# Craftsman Router Manual 315.17492



## dchcprof (Jan 29, 2011)

Hi:

Now that I have reached retirement, I want to get back to woodworking. I am digging out my OLD router and I have lost or misplaced the manual that goes along with it. 

I would like to download a pdf file of this manual if anyone can direct me to the appropriate link.

Appreciate any direction.

Dennis


----------



## jw2170 (Jan 24, 2008)

G'day Dennis

Welcome to the router forum. 

Thank you for joining us


----------



## bobj3 (Jan 17, 2006)

Hi

This maybe the one you need
http://www.routerforums.com/craftsman/11813-sears-craftsman-model-315-174921-a.html
http://www.searspartsdirect.com/par...247/0740000?pathTaken=&prst=0&shdMod=31517492
=========



dchcprof said:


> Hi:
> 
> Now that I have reached retirement, I want to get back to woodworking.
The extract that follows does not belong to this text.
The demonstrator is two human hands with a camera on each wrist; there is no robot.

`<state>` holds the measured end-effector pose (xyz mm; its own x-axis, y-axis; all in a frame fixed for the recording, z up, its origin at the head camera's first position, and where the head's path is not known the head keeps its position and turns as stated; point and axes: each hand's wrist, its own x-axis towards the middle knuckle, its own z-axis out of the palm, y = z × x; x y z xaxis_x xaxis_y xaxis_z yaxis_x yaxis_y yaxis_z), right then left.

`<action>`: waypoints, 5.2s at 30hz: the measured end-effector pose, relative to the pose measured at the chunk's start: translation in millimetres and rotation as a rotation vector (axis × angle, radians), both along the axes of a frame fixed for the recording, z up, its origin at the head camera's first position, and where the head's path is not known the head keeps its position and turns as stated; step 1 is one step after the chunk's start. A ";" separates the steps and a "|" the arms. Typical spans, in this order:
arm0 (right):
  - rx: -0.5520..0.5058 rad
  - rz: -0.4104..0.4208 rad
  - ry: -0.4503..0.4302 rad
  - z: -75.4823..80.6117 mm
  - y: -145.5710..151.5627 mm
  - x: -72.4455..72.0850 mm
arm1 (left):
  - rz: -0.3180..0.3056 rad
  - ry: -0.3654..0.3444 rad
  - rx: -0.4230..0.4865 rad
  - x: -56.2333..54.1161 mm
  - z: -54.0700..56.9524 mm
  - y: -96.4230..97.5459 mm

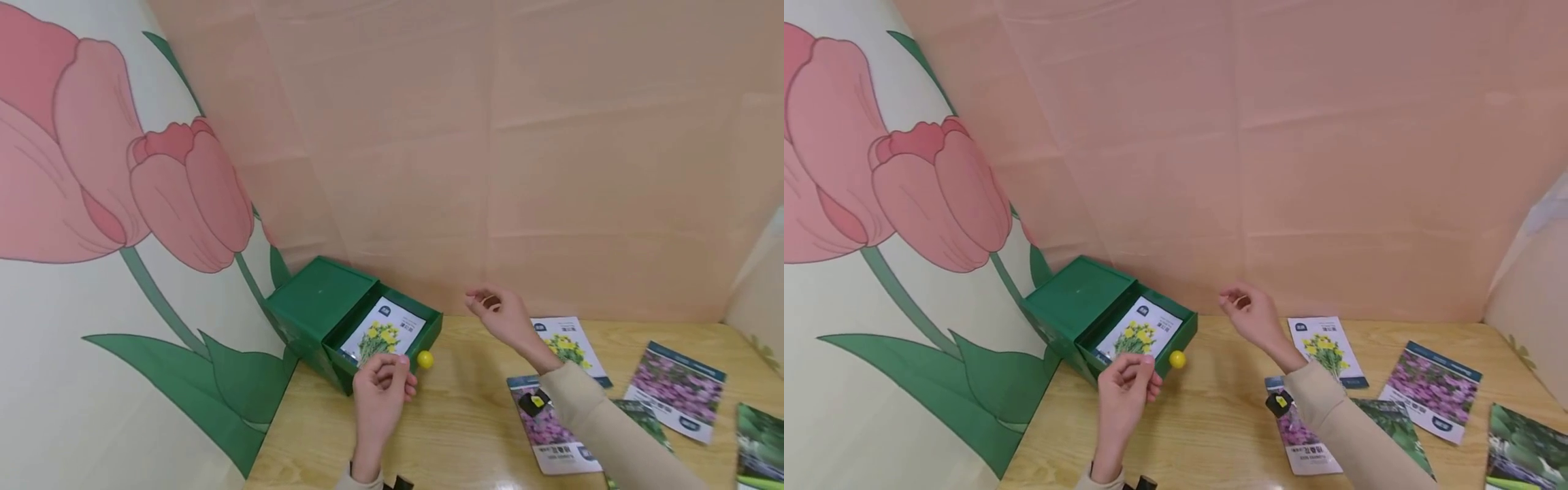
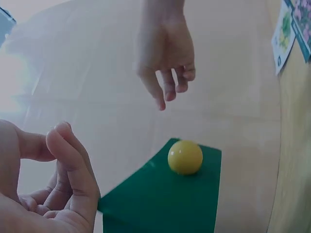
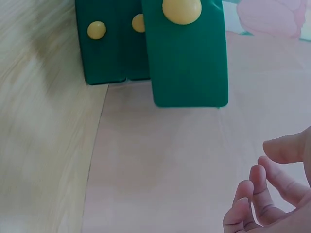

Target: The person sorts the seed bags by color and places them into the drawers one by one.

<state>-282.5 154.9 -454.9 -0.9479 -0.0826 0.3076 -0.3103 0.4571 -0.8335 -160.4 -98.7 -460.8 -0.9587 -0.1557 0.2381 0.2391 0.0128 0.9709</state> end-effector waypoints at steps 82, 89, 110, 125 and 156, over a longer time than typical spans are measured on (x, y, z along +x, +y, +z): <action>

I am digging out my OLD router and I have lost or misplaced the manual that goes along with it.
> 
> ...


----------



## TheCaptain (Aug 3, 2010)

I just uploaded a recent scan of the photocopy manual I got with my used 315.17492.

I can't add the url link but it is in the new power tool manual section of the site.

I also have the manual for the matching table. I scanned in that one but can't find the file as of now.


----------